Gráficamente expresa Isaías que esa nueva Jerusalén va a
ser algo que transforma la vida en alegría, y en donde no va a quedar nada a
medias, ni niños malogrados, ni adultos que no cumplan sus muchos años. Hacia
esa realidad, más allá del signo y de la presentación gráfica, es hacia donde
debe moverse la vida de los cristianos que se toman en serio la Cuaresma como
un momento de impulso para recuperar el tono. En el coro de los monjes en que
se van cantando los Salmos, el que dirige tiene que ir elevando el tono al
empezar cada salmo, porque se ha producido un cierto desafinamiento durante el
canto del salmo. Hay que recuperar el tono original para que no se produzca un
deterioro en esa salmodia. Pues eso es lo que se busca y se necesita en la
Cuaresma cristiana. Lo normal de personas que habitualmente viven su vida
cristiana no es que se hayan producido grandes fallos. Pero sí una cierta “bajada
de tono”, fruto de la rutina del día a día. La CONVERSIÓN que se requiere no es
tan llamativa que necesite de un cambio radical, pero evidentemente hace falta
no dejarse llevar por esa monotonía diaria que hace su desgaste. Muchas veces
es la atención que hay que tener para advertir que en algo se ha cedido, y que
lo mejor es volver a recuperar ese tono vital que debe mantener el espíritu
evangélico.
Jn 4, 43-54 vendría a ser como un caso concreto y práctico
en el que algo se hace nuevo. Y es Jesús quien lo hace, cuando le viene aquel
funcionario del imperio con la angustia de un hijo suyo que se le muere, y pide
a Jesús que baje para curarlo. Jesús le dice que su hijo ya está sanado y el
funcionario cree y se va. Cuando sus criados vienen a avisarle de la mejoría
del hijo, él pregunta a qué hora sucedió, y le dicen que a la una.
¡Precisamente la hora en que Jesús le había dicho que su hijo estaba sanado!
San Juan no le
llama “milagro”. Le llama “signo”
como apuntando el sentido simbólico o significativo que tenía aquella ocasión.

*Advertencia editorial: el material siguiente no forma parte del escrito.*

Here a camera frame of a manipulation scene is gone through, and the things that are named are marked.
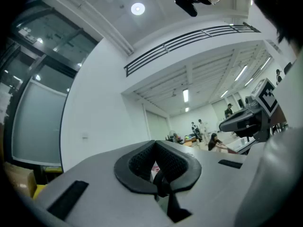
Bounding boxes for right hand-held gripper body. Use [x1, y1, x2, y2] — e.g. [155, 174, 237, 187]
[236, 78, 279, 143]

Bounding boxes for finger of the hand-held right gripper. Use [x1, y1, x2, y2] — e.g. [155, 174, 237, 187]
[219, 109, 256, 132]

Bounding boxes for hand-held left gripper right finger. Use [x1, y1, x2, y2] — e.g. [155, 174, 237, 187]
[155, 140, 259, 227]

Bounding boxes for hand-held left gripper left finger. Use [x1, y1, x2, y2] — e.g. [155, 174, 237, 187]
[35, 140, 173, 227]

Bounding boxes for yellow bin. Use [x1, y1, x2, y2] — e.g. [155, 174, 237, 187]
[32, 184, 48, 200]

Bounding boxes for person's light shirt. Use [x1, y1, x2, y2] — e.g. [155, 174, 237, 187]
[233, 53, 303, 227]

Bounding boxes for tall cardboard box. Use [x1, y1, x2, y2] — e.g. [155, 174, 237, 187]
[2, 161, 38, 198]

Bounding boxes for black balcony railing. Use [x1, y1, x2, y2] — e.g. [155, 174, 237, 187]
[123, 22, 261, 78]

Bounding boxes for black framed glass door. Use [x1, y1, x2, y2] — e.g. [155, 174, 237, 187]
[0, 7, 100, 169]

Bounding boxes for round ceiling light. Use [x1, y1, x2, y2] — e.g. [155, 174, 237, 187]
[130, 2, 146, 16]

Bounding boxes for black head-worn camera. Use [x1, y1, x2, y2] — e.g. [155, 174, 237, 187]
[170, 0, 198, 17]

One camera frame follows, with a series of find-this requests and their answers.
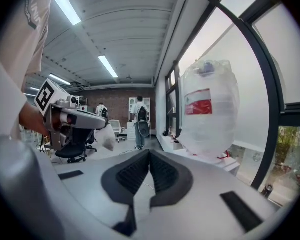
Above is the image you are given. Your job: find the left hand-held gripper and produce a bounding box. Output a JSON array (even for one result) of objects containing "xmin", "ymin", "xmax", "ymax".
[{"xmin": 33, "ymin": 78, "xmax": 110, "ymax": 152}]

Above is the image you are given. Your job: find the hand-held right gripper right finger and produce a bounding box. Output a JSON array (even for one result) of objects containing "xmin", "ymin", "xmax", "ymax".
[{"xmin": 139, "ymin": 149, "xmax": 282, "ymax": 240}]

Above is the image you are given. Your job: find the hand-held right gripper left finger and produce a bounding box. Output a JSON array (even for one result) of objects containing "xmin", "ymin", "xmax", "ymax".
[{"xmin": 52, "ymin": 149, "xmax": 151, "ymax": 240}]

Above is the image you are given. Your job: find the clear plastic bag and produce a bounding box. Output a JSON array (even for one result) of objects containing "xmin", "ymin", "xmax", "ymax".
[{"xmin": 96, "ymin": 123, "xmax": 116, "ymax": 152}]

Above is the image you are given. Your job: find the person's left forearm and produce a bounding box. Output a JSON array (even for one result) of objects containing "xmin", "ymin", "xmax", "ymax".
[{"xmin": 18, "ymin": 101, "xmax": 51, "ymax": 138}]

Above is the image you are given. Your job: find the white office chair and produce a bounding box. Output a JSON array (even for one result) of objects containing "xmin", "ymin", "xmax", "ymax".
[{"xmin": 109, "ymin": 119, "xmax": 127, "ymax": 144}]

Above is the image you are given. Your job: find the black office chair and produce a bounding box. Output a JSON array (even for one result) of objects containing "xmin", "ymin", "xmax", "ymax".
[{"xmin": 55, "ymin": 127, "xmax": 99, "ymax": 164}]

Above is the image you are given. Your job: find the white shelf cabinet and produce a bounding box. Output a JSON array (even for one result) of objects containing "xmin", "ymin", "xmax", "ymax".
[{"xmin": 128, "ymin": 97, "xmax": 152, "ymax": 130}]

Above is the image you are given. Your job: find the ceiling light strip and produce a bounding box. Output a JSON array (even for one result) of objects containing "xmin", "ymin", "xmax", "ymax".
[
  {"xmin": 52, "ymin": 0, "xmax": 82, "ymax": 26},
  {"xmin": 48, "ymin": 73, "xmax": 72, "ymax": 86},
  {"xmin": 97, "ymin": 55, "xmax": 119, "ymax": 79}
]

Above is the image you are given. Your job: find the black drink bottle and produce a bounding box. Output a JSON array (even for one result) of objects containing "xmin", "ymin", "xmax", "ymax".
[{"xmin": 261, "ymin": 183, "xmax": 275, "ymax": 199}]

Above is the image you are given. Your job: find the large clear water bottle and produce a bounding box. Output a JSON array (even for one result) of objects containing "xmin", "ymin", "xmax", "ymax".
[{"xmin": 178, "ymin": 58, "xmax": 241, "ymax": 163}]

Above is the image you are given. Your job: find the person's beige t-shirt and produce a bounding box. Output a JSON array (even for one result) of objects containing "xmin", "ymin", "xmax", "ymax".
[{"xmin": 0, "ymin": 0, "xmax": 54, "ymax": 141}]

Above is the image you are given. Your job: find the black window frame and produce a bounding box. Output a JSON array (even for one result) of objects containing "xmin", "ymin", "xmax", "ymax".
[{"xmin": 164, "ymin": 0, "xmax": 300, "ymax": 193}]

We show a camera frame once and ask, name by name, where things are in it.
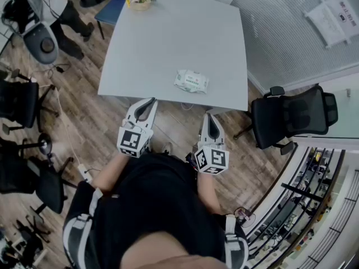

Y encaja con el tema de este día en el que lo que se quiere señalar es la
novedad que pide la Cuaresma en el alma de los fieles. Ya se sabe que lo normal
no van a ser grandes cambios ni conversiones llamativas. De lo que se trata es
de ese “detalle” en el que se pone el acento a la búsqueda del “tono” que hay
que conservar y de vez en cuando elevar para que no se baje el buen sonido que
debe dar cada alma en su intento de respuesta a Dios.